In terms of positive characteristics, the main findings were that rehabilitation depended upon:

  • multi-disciplinary teamwork. This was almost universal. The features of teamwork are discussed later in this section.
  • use of the biopsychosocial model of illness. This was almost universally stated or implied.
  • use of meetings for goal setting and planning and coordinating actions.
  • expertise in the condition being seen. The condition may have been a disease or set of diseases (e.g. neurological conditions), but also could be defined by impairments (e.g. amputation, cognitive loss and challenging behaviour), or activity limited (e.g. communication aid services and wheelchair services).

Only a few studies explicitly mentions process (or I missed the mention or the studies). Nonetheless, explicitly or implicitly, the following features of process were present in successful rehabilitation:

  • structured protocols determining how patients were assessed and how common problems were managed (this is closely allied to teamwork)
  • active involvement of the family. Mentioned less often, but reasonably strongly supported.
  • regular education for team members

The patient-centred interventions (treatments) recorded fell into four main groups that were found in most studies:

  • exercise, referring to physical exertion to increase cardio-respiratory work. This was very commonly associated with benefit, usually across many domains.
  • practice of activities, which sometimes necessarily involved exercise.
  • psychosocial interventions. These were rarely well described but encompass treatment for disturbed emotions, and actions to increase socialisation.
  • education, usually of the patient and the family. This was closely related to self-management as a skill to be taught.

The most important aspect of treatment was that it had to be tailored to the needs and wishes of the patient. This seemed to encompass two ideas:

  • the four groups of interventions listed above needed to be tailored to the patient. If was not sufficient to say “You have condition X and therefore you should do this specific exercise this amount.” It should say, “In the light of your preferred life-style, and your attitudes, and in the light of the resources available to you, and in the light of these clinical features, then I recommend ….”
  • An addition set of interventions outside the group (discussed in the next paragraph)

Other aspects of rehabilitation.

My review of the evidence did not discover evidence relating to some other important characteristics of rehabilitation. Maybe I did not find it. Maybe I overlooked it. Maybe it is so obvious that no-one has researched or published it.

For example, there has been no mention of acting on contextual factors. One very important role of rehabilitation services is to recognise when someone might benefit from being given a wheelchair, or an environmental control system; this would be difficult to demonstrate in research. Almost all orthoses, prostheses, and other assistive technologies are tailored to the individual and are included within the ‘tailoring treatment’ group.

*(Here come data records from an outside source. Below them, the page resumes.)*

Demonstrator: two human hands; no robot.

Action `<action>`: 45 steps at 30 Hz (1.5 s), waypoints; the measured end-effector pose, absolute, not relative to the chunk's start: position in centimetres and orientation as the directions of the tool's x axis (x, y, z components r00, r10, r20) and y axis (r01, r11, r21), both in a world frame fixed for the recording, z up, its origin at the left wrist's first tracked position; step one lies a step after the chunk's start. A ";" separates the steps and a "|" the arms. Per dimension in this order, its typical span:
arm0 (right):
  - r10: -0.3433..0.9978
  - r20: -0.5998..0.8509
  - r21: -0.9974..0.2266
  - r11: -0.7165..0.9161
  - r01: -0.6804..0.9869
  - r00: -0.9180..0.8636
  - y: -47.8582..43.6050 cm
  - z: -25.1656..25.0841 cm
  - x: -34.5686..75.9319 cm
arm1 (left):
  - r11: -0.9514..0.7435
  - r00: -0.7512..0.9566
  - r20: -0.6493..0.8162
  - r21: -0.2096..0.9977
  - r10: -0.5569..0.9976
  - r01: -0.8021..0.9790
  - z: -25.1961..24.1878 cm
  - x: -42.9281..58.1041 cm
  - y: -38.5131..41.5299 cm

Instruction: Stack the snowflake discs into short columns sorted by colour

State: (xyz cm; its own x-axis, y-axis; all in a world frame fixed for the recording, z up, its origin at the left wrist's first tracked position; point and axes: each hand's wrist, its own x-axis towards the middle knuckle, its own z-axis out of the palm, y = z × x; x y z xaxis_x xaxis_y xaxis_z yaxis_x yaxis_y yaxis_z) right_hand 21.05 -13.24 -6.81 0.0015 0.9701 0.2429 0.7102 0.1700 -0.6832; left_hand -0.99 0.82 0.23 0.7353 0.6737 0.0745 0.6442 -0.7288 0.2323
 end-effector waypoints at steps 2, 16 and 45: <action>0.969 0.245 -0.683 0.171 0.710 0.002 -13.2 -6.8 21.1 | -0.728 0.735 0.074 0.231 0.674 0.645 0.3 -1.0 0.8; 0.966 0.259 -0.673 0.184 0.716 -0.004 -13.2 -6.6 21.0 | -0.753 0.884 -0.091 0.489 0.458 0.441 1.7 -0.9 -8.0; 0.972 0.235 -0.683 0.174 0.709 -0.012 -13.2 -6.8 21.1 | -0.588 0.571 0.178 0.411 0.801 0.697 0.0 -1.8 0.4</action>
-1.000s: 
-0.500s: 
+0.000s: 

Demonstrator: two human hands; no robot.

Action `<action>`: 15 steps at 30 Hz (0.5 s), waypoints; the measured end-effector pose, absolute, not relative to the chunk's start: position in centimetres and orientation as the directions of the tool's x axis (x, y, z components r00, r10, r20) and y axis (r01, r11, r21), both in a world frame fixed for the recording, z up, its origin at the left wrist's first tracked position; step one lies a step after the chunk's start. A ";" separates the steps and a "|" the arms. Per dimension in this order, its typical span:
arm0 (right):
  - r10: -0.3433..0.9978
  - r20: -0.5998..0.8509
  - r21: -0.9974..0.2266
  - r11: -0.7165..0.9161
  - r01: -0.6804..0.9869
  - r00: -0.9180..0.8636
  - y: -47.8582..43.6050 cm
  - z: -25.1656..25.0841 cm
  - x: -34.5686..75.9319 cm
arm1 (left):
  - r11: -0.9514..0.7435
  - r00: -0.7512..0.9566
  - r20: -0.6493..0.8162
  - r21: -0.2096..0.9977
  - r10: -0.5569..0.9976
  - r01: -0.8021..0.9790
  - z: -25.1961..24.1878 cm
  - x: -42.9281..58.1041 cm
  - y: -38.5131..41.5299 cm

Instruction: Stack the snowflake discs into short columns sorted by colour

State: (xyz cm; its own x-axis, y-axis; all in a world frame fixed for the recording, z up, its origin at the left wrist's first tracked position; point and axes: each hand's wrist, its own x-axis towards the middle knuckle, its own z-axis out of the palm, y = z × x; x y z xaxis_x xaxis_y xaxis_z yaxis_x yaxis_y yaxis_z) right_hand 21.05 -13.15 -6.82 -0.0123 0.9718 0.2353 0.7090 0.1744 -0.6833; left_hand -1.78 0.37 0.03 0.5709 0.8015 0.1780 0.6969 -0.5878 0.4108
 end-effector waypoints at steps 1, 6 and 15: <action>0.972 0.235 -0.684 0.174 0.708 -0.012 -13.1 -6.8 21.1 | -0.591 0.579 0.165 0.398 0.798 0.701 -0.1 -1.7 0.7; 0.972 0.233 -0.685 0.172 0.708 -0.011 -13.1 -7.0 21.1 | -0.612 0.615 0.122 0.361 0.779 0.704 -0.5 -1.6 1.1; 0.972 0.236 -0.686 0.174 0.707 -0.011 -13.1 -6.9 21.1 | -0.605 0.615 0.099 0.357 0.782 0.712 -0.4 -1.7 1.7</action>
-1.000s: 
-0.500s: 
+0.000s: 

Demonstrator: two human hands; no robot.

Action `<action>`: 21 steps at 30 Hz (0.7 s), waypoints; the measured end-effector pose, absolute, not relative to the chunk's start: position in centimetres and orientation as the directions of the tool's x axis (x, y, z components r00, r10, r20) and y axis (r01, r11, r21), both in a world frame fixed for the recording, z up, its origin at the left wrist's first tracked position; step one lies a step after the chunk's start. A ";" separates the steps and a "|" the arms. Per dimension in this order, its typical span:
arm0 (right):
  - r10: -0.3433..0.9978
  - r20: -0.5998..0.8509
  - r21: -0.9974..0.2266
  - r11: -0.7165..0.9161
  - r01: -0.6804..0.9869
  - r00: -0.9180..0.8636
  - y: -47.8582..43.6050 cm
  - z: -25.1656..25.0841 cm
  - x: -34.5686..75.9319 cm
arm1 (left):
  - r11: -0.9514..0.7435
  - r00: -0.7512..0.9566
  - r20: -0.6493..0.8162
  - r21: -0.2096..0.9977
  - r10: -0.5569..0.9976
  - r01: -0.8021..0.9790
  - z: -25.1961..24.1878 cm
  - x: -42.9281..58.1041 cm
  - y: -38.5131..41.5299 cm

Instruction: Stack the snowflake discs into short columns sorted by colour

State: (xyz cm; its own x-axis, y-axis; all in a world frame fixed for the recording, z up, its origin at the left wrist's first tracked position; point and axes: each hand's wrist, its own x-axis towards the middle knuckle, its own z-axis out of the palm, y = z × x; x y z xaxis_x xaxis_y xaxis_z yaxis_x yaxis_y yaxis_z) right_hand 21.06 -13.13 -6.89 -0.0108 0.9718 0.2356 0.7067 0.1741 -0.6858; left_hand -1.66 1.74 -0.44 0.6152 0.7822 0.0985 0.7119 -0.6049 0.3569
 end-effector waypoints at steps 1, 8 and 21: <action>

There is also no mention of advising on long-term care and support needs, yet t his is an increasingly important role as the number of severely dependent people remaining alive increases. Consider the large number of people entering a prolonged disorder of consciousness each year. (here)

Summary/conclusion

The evidence reviewed allows everyone to appreciate the meaning associated with the word rehabilitation. It also shows that rehabilitation does indeed work and that it does so for everyone who has a persisting limitation on their social engagement or functional activities. It emphasises the need for multi-disciplinary teams with expertise in rehabilitation.